Cliche-Rivard : Mais la version que vous amenez, là, à 14 amendé,
puis ça, je vous pose la question, M. le ministre, à quel point elle est
la suite de C-92 ou à quel point elle est la suite d'une vraie volonté, là, de
votre part de coconstruction qui aurait été mise de l'avant sans égard à C-92?
M. Carmant : Bien, moi, je pense que
la volonté était là, comme je vous dis, dans le préambule de la modification
qu'on avait faite au projet de loi sur la LPJ initialement. On avait... J'avais
inscrit que les Premières Nations et les
Inuits sont les mieux placés pour prendre soin de leurs enfants. Puis, par
exemple, certains des programmes qu'on a... qu'on met sur pied en amont
de la DPJ ou en amont des placements, comme Ma famille, ma communauté, c'est des... c'est des programmes qui sont un peu
basés sur certaines approches qui sont utilisées dans les communautés.
Donc, tu sais, il y a vraiment des choses à apprendre.
Et, vraiment, ce qui nous... ce qui est venu
faciliter les choses, ça a été la décision de C-92, évidemment, mais, avant que le jugement soit posé, on ne
pouvait pas en présumer l'orientation définitive. Donc, c'est pour ça que,
maintenant, je suis à l'aise, là, de leur proposer de créer leur propre
commissaire et de se... de se regrouper selon ce qu'ils jugent de plus naturel
comme... comme regroupement, s'ils en jugent le besoin. Et, encore une fois,
s'il y en a qui ne veulent pas nécessairement aller de l'avant avec leur propre
loi, parce que ça existe, et même dans les travaux préalables, il y en a qui
étaient en faveur du commissaire associé, nous, on sera... on sera là pour
travailler avec eux et les appuyer pour s'assurer... comme, que notre but,
c'est que... de protéger tous les enfants, et d'écouter tous les enfants, et de
porter la voix de tous les enfants au Québec.

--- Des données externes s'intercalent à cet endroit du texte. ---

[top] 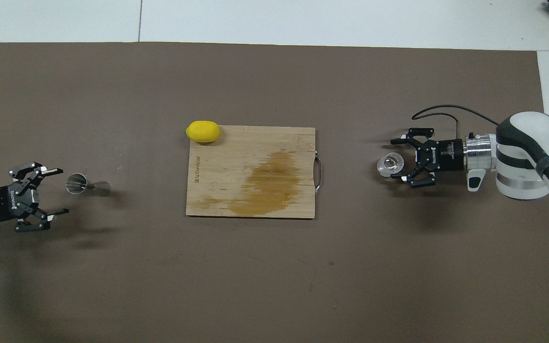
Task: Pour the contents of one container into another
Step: 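Close the right gripper on the glass while the left gripper grasps the metal cup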
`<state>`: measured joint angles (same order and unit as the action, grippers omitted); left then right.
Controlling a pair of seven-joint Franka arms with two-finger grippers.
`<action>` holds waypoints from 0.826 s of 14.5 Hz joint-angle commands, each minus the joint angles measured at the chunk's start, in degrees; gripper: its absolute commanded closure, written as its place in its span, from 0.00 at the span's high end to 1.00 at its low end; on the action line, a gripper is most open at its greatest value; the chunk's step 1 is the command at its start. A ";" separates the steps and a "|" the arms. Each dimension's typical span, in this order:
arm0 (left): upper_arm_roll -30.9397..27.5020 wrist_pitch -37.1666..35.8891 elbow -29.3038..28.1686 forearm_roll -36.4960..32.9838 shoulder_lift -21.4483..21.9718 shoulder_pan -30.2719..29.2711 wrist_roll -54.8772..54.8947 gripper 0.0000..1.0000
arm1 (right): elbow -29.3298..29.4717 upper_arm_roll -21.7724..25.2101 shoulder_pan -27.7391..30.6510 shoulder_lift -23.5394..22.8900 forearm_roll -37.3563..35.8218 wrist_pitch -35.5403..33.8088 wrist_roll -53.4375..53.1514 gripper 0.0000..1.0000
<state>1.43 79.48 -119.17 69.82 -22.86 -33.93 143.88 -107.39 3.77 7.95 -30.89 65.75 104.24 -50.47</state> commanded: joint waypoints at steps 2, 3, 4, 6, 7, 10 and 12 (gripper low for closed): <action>0.06 1.90 -3.00 3.13 -0.26 1.14 3.43 1.00 | -0.10 -0.08 -0.04 -0.48 1.58 1.14 0.20 0.95; 0.06 1.91 -3.00 3.13 -0.26 1.23 3.43 1.00 | -0.10 -0.08 -0.04 -0.48 1.58 1.14 0.11 0.89; 0.06 1.91 -2.91 3.13 -0.35 1.23 3.52 1.00 | -0.10 -0.08 -0.13 -0.40 1.58 1.14 -0.15 0.88; 0.06 2.43 -3.00 3.13 -0.35 1.23 3.78 1.00 | -0.27 -0.08 -0.13 -0.48 1.58 1.14 -0.15 0.86; 0.06 2.96 -3.09 3.13 -0.35 1.23 3.78 1.00 | -0.36 -0.08 -0.13 -0.48 1.58 1.14 -0.15 0.85; 0.06 3.49 -3.18 3.22 -0.35 1.93 4.66 1.00 | -0.45 -0.08 -0.21 -0.48 1.58 1.14 0.20 0.85; 0.06 3.84 -3.61 3.39 -0.26 2.11 4.84 1.00 | -0.45 -0.08 -0.48 -0.48 1.58 1.05 0.29 0.85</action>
<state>1.96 81.86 -121.41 71.72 -23.42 -33.08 146.94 -107.60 3.77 7.81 -31.28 65.81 104.54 -50.47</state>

M. Cliche-Rivard : Là, si une
communauté décide de ne pas se doter d'un mécanisme, est-ce que le commissaire
a juridiction? Tu sais, c'est le commissaire de tous les enfants, vous l'avez
dit...
M. Carmant : Exact.
M. Cliche-Rivard : ...sous réserve
de s'il y a une collaboration avec... ou s'il y a une entente signée au sens de
14 avec un groupe, là, c'est ce commissaire-là de la communauté qui a
juridiction principale.
M. Carmant : Ou ils peuvent avoir
une entente avec le commissaire, s'ils décident que c'est le commissaire
québécois. Donc, il peut y avoir entente là aussi.
M. Cliche-Rivard : Il faut qu'il y
ait une décision positive d'entente pour que ça, ça ait lieu, ou si, de facto,
à défaut d'entente... À défaut d'entente, est-ce que c'est... il y a
juridiction complète sur... C'est une question que...
M. Carmant : J'aurais tendance à
croire que oui.
M. Cliche-Rivard : Oui?
Mme Lemay (Catherine) : Bien, ça
dépend dans quelle communauté on est. Exemple, dans la communauté qui ont
déjà... Obedjiwan, qui ont déjà leur propre loi, il pourrait y avoir une
disposition différente par rapport à ça. On
a une communauté qui pourrait dire : Moi, je vais me prévaloir des
possibilités qu'il y a dans la loi de la protection de la jeunesse
actuelle d'avoir mes propres ententes, mais pourrait dire : Pour ce qui
est du commissaire, je... on va construire puis on va collaborer. Il peut y
avoir autant de modèles, je vous dirais, qu'il y a de communautés, mais, en
tout cas, c'est ma façon de voir les choses.
Puis là on
est aux premiers pas de... des ententes tripartites, à la fois pour
éventuellement mettre en oeuvre C-92 ou d'autres formes de collaboration
ou de réponse aux besoins des jeunes de... en protection de la jeunesse des
communautés autochtones. Donc, quand un commissaire sera voté, il pourra la...
14 à 18, tel que déposé, donne la marge de manoeuvre pour être en phase avec
les besoins de chacune des communautés et l'autonomie.
Le Président (M. Provençal)
: D'accord. Merci pour la réponse.
Compte tenu de l'heure, je vais suspendre les
travaux sine die. Merci beaucoup de votre collaboration. On se revoit demain
pour la suite de nos travaux. Merci.